Анютина сумка осталась там, где лежала всегда во время прогулок, — в Феденькиной коляске. В сумке должен быть телефон, в телефоне — номера Анютиных родственников и знакомых. Конечно, кто-то должен им позвонить, позвать на помощь! Но почему профессор теологии Александр-Маартен ван Эйленбюрх?

Вся теология в этот миг со свистом вылетела из профессорской головы. Было ясно одно — лучше бы скрыться, пока идет вся эта возня и суета со «скорой» и полицией. Там есть сердобольные женщины, они разберутся, они сами все сделают. Александр Сергеевич начал потихоньку отступать, пропуская ближе к Анюте зевак. Оказавшись за пределами толпы, он оглядел окрестности и увидел переулок, в который можно нырнуть. Там, в переулке, он пошел так быстро, как только мог, и вышел на улицу, параллельную Речной, и спрятался в обувном магазине.

Никто за профессором теологии не гнался. Но кое-что ускользнуло от его внимания.

Среди прохожих оказалось несколько человек, кого хлебом не корми — дай сделать фотку чего-нибудь этакого, щекочущего нервы, желательно с настоящим трупом. Они повыхватывали смартфоны, и не успел профессор войти в магазин, как кадры, в которых он склоняется над Анютой, улетели во всемирную Сеть, в аккаунты Фейсбука и Инстаграма.

Женщины нашли Анютин телефон и обратили внимание на номер, который был обозначен как «дядя Боря». Дяде тут же позвонили и сообщили, что племянница попала в беду.

Борис Семенович Успенский, получив такое сообщение, сразу ответил, что никаких племянниц не имеет, и это была чистейшая правда.
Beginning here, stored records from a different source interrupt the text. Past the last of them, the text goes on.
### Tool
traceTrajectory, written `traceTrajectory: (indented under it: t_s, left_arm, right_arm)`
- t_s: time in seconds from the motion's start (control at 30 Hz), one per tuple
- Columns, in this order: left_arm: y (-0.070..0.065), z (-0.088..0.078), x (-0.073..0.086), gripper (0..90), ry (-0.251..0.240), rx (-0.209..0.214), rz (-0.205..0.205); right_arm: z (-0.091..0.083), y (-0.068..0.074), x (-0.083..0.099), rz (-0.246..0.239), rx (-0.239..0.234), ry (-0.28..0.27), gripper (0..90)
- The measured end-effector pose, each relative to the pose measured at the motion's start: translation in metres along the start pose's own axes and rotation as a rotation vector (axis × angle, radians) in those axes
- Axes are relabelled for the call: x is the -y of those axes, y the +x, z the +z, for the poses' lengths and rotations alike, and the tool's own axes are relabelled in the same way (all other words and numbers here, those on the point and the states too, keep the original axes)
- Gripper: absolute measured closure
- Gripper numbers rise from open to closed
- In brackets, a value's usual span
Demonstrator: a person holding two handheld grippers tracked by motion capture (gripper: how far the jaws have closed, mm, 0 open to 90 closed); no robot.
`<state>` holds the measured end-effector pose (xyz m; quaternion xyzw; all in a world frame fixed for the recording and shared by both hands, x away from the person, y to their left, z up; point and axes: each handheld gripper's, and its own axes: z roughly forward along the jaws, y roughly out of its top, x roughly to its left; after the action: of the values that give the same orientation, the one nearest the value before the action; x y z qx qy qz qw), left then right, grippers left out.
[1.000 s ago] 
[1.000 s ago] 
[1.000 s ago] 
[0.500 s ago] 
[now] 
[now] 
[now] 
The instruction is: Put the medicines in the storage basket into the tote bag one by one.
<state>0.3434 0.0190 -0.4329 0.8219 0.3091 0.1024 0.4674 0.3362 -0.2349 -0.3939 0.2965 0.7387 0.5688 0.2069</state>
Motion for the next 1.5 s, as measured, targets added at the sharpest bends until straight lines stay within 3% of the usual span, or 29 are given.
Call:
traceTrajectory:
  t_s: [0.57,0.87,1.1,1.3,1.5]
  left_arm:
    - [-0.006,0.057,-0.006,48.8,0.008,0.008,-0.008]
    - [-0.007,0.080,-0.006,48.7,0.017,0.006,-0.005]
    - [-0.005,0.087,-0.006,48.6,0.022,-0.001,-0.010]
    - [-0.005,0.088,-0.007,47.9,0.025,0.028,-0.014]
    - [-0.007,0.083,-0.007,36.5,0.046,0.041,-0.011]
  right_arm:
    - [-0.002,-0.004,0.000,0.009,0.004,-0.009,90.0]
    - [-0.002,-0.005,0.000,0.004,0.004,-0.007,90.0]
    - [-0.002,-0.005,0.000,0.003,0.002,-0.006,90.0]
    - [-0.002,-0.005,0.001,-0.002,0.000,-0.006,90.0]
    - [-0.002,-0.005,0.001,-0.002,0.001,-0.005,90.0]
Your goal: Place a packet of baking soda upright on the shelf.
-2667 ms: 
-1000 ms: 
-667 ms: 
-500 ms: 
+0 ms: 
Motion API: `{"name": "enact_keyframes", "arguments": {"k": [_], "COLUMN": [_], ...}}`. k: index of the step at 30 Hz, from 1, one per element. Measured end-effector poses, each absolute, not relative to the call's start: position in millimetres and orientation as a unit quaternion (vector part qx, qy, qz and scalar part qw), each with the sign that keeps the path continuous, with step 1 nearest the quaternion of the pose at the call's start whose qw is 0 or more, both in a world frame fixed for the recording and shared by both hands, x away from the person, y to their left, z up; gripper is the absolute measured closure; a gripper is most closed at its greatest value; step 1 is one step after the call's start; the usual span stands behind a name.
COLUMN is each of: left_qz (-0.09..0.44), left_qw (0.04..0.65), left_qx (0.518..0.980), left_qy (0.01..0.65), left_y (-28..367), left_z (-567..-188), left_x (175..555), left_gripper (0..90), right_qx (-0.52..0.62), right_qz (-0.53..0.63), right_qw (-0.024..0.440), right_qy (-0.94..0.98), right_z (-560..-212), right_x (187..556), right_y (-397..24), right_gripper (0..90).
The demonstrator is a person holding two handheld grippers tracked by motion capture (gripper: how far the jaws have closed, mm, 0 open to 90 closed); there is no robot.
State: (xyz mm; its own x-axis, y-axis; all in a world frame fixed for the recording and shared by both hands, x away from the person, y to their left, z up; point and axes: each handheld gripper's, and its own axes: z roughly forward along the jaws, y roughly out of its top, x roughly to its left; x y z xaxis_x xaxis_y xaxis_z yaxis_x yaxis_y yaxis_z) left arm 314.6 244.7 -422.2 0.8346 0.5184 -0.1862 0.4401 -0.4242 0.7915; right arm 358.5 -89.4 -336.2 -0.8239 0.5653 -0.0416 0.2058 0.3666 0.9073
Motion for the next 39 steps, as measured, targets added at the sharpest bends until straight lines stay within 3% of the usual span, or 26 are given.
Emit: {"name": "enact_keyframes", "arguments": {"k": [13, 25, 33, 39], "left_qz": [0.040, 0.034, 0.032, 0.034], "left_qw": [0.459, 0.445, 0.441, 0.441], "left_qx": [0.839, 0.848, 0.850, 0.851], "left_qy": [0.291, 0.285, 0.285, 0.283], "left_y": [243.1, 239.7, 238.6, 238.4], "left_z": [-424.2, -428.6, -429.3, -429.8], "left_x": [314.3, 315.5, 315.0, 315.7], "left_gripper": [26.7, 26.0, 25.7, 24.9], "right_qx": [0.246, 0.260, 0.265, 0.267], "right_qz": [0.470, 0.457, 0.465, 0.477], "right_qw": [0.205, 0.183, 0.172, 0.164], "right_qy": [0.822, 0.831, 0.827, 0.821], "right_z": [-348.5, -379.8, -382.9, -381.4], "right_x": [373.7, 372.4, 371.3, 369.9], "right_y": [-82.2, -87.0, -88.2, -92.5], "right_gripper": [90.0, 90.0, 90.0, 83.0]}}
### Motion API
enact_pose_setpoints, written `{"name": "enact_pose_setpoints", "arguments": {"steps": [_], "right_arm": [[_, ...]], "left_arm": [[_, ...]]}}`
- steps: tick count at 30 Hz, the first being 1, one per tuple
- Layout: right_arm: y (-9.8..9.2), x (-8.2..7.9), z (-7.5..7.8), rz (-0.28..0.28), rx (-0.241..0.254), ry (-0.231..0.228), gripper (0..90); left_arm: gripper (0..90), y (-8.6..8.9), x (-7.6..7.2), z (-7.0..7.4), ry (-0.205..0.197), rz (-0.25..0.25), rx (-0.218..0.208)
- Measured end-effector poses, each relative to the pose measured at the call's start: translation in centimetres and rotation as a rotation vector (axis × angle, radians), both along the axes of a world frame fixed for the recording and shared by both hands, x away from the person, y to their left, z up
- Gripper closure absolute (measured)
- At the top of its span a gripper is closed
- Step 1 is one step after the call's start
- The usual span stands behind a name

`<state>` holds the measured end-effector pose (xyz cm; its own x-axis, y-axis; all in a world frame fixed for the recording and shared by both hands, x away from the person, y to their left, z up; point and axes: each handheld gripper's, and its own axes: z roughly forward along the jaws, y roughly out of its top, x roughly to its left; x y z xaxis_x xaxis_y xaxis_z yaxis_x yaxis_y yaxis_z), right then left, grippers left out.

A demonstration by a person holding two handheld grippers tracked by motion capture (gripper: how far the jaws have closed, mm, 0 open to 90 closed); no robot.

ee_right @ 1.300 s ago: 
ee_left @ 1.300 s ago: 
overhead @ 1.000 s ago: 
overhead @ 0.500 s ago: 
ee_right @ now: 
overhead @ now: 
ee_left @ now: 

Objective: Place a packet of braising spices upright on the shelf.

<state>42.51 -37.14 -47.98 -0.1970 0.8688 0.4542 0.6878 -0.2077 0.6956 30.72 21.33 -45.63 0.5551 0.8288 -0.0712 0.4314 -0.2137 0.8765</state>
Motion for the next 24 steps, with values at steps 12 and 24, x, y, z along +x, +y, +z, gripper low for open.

Но, поняв, что беда стряслась возле «Трансинвеста», позвонил туда, на пост охраны, и попросил выйти и посмотреть, что случилось.

Охранник же видел как-то Анюту в обществе Митеньки Потапенко, о чем и доложил начальству. Тут Успенский понял, о ком речь. И не на шутку испугался. Сбившая Анюту машина как-то очень легко увязалась с исчезновением референта. Успенский понял: кто-то ведет охоту за Икскюльской плитой.

Он знал, что вытащить каменную плиту из подвала совершенно невозможно, но от того было не легче. Слабое утешение для банкира, попавшего на тот свет, знать — плита все еще под «Трансинвестом». Нужно было узнать, что раскопала полиция: номер машины, сбившей Анюту, имя водителя, прочие подробности. Борис Семенович позвонил Кречету — тот мог по своим каналам все это выяснить. Но Кречет сбросил звонок, а потом и вовсе отключился.

Причина была уважительная — Кречету позвонили из богадельни и сообщили, что пациент пропал. Доктор Моисеенко, навестивший подопечных утром, по дороге на дачу, сказал, что фальшивый Свирский рассуждает вполне связно, практически вменяем. То есть до такой степени вменяем, что спер деньги у санитарки.

Кречет чувствовал себя неловко — в богадельню старый чудак попал с его подачи. Тут же доктору была переведена похищенная сумма — три тысячи рублей. А Кречет, вспомнив про донесение Мурча, взял с собой сотрудника «Часового», Матвея, и поехал к дому на набережной, где жили бомжи, приятели носатого старца.